Give back, word for word, the line that contains "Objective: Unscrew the" and all lines after it in the material, through the last; please include only these.

(Beginning of SOURCE MATERIAL)

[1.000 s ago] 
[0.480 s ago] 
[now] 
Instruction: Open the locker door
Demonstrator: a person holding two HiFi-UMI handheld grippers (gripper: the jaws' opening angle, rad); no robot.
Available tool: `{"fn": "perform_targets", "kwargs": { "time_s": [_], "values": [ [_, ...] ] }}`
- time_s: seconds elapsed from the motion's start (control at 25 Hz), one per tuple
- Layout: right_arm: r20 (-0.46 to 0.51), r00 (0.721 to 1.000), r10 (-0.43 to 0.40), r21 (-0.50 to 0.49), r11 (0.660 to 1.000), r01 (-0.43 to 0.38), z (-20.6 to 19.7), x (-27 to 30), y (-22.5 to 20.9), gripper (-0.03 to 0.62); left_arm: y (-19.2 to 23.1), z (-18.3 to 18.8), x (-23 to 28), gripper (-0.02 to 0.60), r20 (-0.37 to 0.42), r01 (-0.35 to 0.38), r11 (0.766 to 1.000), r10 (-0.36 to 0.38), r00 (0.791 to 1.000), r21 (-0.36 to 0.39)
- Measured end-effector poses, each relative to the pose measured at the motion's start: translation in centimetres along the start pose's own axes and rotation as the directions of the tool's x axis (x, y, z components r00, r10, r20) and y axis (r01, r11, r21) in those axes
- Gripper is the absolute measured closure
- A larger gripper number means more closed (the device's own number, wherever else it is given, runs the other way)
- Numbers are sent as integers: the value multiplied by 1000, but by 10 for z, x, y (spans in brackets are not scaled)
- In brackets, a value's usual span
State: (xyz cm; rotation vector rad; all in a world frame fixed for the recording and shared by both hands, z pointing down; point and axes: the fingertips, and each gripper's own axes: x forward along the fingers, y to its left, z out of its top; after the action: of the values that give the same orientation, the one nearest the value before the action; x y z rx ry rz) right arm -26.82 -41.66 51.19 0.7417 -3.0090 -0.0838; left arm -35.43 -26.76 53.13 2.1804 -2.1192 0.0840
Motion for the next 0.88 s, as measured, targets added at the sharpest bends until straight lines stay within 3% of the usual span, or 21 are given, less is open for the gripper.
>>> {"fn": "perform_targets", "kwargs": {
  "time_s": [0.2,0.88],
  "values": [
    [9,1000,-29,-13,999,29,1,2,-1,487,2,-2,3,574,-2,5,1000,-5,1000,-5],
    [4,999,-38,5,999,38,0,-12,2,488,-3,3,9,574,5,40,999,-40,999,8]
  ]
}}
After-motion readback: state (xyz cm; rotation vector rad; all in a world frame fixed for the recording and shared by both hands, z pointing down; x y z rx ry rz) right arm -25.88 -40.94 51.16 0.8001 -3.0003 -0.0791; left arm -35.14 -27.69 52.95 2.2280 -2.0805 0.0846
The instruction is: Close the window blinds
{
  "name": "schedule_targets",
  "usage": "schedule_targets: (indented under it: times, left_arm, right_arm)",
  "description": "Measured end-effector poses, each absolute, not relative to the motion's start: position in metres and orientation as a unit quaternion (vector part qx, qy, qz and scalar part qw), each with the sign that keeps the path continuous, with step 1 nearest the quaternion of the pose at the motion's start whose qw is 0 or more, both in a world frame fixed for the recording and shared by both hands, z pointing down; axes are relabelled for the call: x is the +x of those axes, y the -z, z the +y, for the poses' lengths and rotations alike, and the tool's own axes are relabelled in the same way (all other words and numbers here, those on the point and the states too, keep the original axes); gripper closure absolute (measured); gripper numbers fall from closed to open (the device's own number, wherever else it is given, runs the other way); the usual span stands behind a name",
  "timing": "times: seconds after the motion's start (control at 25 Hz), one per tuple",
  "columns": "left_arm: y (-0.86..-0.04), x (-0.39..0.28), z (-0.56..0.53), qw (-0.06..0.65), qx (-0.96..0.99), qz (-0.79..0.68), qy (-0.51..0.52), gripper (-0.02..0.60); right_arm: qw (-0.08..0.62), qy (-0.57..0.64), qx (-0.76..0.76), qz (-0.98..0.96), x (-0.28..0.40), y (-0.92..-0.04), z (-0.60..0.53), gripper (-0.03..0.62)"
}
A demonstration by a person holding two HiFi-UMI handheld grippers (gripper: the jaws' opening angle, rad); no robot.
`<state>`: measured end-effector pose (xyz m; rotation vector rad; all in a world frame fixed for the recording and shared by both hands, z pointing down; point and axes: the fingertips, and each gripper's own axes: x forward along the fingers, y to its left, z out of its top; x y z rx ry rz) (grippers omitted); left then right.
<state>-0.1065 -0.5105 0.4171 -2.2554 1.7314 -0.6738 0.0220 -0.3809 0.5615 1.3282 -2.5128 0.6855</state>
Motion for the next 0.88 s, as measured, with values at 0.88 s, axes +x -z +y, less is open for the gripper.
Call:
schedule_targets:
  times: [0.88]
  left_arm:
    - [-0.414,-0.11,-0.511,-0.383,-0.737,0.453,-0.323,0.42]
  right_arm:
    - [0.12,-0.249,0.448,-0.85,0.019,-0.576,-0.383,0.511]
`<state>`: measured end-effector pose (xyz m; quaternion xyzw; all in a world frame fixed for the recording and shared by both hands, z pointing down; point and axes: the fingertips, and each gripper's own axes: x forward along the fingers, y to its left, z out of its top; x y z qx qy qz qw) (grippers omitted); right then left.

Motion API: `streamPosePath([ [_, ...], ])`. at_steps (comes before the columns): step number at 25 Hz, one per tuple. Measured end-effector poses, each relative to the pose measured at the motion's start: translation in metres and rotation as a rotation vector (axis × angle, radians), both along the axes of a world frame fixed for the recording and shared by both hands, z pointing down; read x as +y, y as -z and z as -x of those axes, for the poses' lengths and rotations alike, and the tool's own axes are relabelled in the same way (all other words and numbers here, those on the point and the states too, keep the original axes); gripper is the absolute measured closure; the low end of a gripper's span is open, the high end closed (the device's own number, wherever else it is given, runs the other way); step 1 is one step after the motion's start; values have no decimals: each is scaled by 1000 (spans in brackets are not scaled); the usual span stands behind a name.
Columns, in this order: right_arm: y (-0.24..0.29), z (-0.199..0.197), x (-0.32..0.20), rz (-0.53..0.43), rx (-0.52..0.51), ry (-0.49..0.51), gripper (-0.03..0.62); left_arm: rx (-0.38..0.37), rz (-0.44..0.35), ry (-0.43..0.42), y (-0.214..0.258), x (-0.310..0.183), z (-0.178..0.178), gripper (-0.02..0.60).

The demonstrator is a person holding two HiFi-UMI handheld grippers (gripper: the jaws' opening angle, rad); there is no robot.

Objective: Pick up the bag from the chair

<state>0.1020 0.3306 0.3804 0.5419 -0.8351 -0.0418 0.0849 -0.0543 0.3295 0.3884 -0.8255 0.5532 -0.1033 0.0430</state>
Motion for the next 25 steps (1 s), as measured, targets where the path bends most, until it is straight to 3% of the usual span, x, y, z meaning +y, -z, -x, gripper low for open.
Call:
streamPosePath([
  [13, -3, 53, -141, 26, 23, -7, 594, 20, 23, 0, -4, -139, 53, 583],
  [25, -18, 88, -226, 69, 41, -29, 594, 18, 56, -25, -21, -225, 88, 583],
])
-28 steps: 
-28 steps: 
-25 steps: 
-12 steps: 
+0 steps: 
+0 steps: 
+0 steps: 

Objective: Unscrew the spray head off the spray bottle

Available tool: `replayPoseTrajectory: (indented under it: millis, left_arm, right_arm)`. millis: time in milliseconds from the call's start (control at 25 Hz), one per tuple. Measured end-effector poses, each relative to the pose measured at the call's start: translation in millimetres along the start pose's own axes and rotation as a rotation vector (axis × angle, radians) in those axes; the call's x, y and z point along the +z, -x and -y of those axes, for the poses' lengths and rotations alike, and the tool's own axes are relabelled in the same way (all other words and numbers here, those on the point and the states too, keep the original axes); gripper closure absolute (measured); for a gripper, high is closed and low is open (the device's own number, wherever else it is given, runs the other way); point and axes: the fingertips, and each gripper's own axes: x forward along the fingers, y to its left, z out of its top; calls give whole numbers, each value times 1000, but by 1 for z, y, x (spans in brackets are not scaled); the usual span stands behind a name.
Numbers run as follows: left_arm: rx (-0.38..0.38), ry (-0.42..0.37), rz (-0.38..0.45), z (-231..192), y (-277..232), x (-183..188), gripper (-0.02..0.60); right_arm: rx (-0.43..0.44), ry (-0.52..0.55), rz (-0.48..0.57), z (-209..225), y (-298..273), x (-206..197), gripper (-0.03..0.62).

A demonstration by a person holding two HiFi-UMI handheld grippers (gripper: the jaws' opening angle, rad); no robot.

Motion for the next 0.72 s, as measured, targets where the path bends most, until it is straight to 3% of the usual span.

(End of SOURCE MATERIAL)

ANSWER SPACE:
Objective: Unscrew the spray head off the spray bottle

Available tool: `replayPoseTrajectory: (indented under it: millis, left_arm, right_arm)`. millis: time in milliseconds from the call's start (control at 25 Hz), one per tuple. Measured end-effector poses, each relative to the pose measured at the call's start: translation in millimetres along the start pose's own axes and rotation as a rotation vector (axis × angle, radians) in those axes; the call's x, y and z point along the +z, -x and -y of those axes, for the poses' lengths and rotations alike, and the tool's own axes are relabelled in the same way (all other words and numbers here, those on the point and the states too, keep the original axes); gripper closure absolute (measured); for a gripper, high is closed and low is open (the device's own number, wherever else it is given, runs the other way); point and axes: the fingertips, and each gripper's own axes: x forward along the fingers, y to its left, z out of its top; calls give whole numbers, each value times 1000, but by 1 for z, y, x (spans in brackets are not scaled); the usual span stands behind a name.
Numbers run as follows: left_arm: rx (-0.38..0.38), ry (-0.42..0.37), rz (-0.38..0.45), z (-231..192), y (-277..232), x (-183..188), gripper (-0.02..0.60); right_arm: rx (-0.43..0.44), ry (-0.52..0.55), rz (-0.48..0.57), z (-209..225), y (-298..273), x (-206..197), gripper (-0.03..0.62).

A demonstration by a person holding two HiFi-UMI handheld grippers (gripper: the jaws' opening angle, rad); no robot.

Motion for the next 0.72 s, as measured, targets where the path bends most, until it is straight to 3% of the usual span.

There is nothing further to the answer.